- _Work task_: Transcribe the listing that follows in full, exactly, and drop its images.

- _Data_:
____________

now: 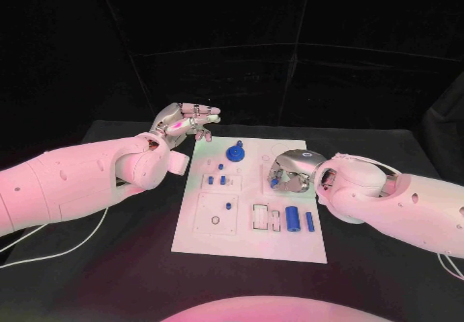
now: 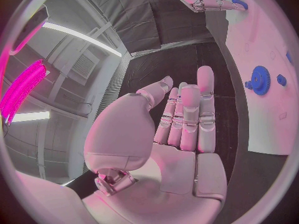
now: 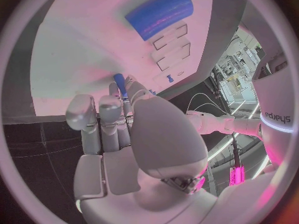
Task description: Assemble the parts on the task board
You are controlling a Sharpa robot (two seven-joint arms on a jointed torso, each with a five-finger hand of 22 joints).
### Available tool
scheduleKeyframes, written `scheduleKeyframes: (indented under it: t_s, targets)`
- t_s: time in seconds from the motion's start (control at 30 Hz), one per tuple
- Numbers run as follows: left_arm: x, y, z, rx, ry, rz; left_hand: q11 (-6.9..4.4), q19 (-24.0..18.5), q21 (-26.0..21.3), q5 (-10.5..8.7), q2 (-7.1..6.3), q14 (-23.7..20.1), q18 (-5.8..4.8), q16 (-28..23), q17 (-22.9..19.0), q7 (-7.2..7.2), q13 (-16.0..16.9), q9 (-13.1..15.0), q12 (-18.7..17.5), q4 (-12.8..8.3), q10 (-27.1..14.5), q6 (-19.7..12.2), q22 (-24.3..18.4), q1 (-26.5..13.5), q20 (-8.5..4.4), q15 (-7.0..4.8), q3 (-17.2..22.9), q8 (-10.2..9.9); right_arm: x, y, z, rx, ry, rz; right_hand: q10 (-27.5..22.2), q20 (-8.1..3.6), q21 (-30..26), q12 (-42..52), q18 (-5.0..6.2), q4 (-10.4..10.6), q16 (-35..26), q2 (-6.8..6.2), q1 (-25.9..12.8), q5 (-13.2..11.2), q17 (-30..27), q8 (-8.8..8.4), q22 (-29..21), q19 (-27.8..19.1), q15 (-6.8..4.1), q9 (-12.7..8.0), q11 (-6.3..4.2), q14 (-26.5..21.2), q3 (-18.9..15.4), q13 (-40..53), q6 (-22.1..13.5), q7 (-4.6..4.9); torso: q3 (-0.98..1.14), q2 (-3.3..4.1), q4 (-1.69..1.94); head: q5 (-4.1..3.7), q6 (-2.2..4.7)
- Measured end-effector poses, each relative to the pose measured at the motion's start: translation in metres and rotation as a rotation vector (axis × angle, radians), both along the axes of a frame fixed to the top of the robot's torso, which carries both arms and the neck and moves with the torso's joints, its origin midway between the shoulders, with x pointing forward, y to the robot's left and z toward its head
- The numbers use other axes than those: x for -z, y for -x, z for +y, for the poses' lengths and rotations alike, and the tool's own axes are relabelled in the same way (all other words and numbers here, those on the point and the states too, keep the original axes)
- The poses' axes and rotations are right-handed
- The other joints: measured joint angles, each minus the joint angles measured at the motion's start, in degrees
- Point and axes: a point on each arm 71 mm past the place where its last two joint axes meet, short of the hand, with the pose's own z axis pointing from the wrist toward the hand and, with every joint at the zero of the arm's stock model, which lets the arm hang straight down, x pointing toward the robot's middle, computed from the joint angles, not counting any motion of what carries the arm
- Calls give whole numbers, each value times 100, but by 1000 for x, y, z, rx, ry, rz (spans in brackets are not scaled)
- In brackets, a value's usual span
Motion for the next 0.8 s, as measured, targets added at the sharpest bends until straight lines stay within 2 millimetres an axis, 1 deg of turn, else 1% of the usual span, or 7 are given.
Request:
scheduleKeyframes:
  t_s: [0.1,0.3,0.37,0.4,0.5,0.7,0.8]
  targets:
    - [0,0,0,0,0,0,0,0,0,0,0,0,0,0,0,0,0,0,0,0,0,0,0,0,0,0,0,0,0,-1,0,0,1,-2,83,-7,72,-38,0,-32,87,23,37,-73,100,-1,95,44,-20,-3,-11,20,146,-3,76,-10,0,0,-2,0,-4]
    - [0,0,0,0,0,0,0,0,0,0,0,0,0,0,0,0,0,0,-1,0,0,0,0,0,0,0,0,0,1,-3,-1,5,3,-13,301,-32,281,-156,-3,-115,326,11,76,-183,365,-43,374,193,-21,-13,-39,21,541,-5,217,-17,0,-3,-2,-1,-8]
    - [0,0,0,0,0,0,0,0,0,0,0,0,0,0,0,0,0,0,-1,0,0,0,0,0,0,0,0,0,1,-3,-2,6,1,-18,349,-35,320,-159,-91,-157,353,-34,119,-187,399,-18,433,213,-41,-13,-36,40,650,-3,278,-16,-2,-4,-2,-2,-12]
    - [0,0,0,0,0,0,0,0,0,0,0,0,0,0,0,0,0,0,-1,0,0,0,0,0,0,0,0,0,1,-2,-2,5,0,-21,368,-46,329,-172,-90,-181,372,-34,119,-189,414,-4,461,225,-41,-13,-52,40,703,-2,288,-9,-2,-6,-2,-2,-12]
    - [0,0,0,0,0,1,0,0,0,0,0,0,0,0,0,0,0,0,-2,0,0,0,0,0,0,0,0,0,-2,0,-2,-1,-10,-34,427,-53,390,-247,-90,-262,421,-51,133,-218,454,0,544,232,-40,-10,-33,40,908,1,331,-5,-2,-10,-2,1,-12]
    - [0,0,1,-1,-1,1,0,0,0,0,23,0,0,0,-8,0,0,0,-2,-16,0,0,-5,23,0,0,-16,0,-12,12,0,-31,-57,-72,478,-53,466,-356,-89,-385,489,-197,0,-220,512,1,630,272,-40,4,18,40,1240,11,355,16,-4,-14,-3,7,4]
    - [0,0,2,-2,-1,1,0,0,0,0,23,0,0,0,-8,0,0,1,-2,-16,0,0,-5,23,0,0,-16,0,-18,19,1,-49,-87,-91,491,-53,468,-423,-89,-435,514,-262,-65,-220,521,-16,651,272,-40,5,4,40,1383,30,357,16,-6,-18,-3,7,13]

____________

- _Answer below_:
now: 
now: 
now: 
Task description: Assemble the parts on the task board
You are controlling a Sharpa robot (two seven-joint arms on a jointed torso, each with a five-finger hand of 22 joints).
### Available tool
scheduleKeyframes, written `scheduleKeyframes: (indented under it: t_s, targets)`
- t_s: time in seconds from the motion's start (control at 30 Hz), one per tuple
- Numbers run as follows: left_arm: x, y, z, rx, ry, rz; left_hand: q11 (-6.9..4.4), q19 (-24.0..18.5), q21 (-26.0..21.3), q5 (-10.5..8.7), q2 (-7.1..6.3), q14 (-23.7..20.1), q18 (-5.8..4.8), q16 (-28..23), q17 (-22.9..19.0), q7 (-7.2..7.2), q13 (-16.0..16.9), q9 (-13.1..15.0), q12 (-18.7..17.5), q4 (-12.8..8.3), q10 (-27.1..14.5), q6 (-19.7..12.2), q22 (-24.3..18.4), q1 (-26.5..13.5), q20 (-8.5..4.4), q15 (-7.0..4.8), q3 (-17.2..22.9), q8 (-10.2..9.9); right_arm: x, y, z, rx, ry, rz; right_hand: q10 (-27.5..22.2), q20 (-8.1..3.6), q21 (-30..26), q12 (-42..52), q18 (-5.0..6.2), q4 (-10.4..10.6), q16 (-35..26), q2 (-6.8..6.2), q1 (-25.9..12.8), q5 (-13.2..11.2), q17 (-30..27), q8 (-8.8..8.4), q22 (-29..21), q19 (-27.8..19.1), q15 (-6.8..4.1), q9 (-12.7..8.0), q11 (-6.3..4.2), q14 (-26.5..21.2), q3 (-18.9..15.4), q13 (-40..53), q6 (-22.1..13.5), q7 (-4.6..4.9); torso: q3 (-0.98..1.14), q2 (-3.3..4.1), q4 (-1.69..1.94); head: q5 (-4.1..3.7), q6 (-2.2..4.7)
- Measured end-effector poses, each relative to the pose measured at the motion's start: translation in metres and rotation as a rotation vector (axis × angle, radians), both along the axes of a frame fixed to the top of the robot's torso, which carries both arms and the neck and moves with the torso's joints, its origin midway between the shoulders, with x pointing forward, y to the robot's left and z toward its head
- The numbers use other axes than those: x for -z, y for -x, z for +y, for the poses' lengths and rotations alike, and the tool's own axes are relabelled in the same way (all other words and numbers here, those on the point and the states too, keep the original axes)
- The poses' axes and rotations are right-handed
- The other joints: measured joint angles, each minus the joint angles measured at the motion's start, in degrees
- Point and axes: a point on each arm 71 mm past the place where its last two joint axes meet, short of the hand, with the pose's own z axis pointing from the wrist toward the hand and, with every joint at the zero of the arm's stock model, which lets the arm hang straight down, x pointing toward the robot's middle, computed from the joint angles, not counting any motion of what carries the arm
- Calls give whole numbers, each value times 100, but by 1000 for x, y, z, rx, ry, rz (spans in brackets are not scaled)
- In brackets, a value's usual span
Motion for the next 0.8 s, as measured, targets added at the sharpest bends until straight lines stay within 2 millimetres an axis, 1 deg of turn, else 1% of the usual span, or 7 are given.
Request:
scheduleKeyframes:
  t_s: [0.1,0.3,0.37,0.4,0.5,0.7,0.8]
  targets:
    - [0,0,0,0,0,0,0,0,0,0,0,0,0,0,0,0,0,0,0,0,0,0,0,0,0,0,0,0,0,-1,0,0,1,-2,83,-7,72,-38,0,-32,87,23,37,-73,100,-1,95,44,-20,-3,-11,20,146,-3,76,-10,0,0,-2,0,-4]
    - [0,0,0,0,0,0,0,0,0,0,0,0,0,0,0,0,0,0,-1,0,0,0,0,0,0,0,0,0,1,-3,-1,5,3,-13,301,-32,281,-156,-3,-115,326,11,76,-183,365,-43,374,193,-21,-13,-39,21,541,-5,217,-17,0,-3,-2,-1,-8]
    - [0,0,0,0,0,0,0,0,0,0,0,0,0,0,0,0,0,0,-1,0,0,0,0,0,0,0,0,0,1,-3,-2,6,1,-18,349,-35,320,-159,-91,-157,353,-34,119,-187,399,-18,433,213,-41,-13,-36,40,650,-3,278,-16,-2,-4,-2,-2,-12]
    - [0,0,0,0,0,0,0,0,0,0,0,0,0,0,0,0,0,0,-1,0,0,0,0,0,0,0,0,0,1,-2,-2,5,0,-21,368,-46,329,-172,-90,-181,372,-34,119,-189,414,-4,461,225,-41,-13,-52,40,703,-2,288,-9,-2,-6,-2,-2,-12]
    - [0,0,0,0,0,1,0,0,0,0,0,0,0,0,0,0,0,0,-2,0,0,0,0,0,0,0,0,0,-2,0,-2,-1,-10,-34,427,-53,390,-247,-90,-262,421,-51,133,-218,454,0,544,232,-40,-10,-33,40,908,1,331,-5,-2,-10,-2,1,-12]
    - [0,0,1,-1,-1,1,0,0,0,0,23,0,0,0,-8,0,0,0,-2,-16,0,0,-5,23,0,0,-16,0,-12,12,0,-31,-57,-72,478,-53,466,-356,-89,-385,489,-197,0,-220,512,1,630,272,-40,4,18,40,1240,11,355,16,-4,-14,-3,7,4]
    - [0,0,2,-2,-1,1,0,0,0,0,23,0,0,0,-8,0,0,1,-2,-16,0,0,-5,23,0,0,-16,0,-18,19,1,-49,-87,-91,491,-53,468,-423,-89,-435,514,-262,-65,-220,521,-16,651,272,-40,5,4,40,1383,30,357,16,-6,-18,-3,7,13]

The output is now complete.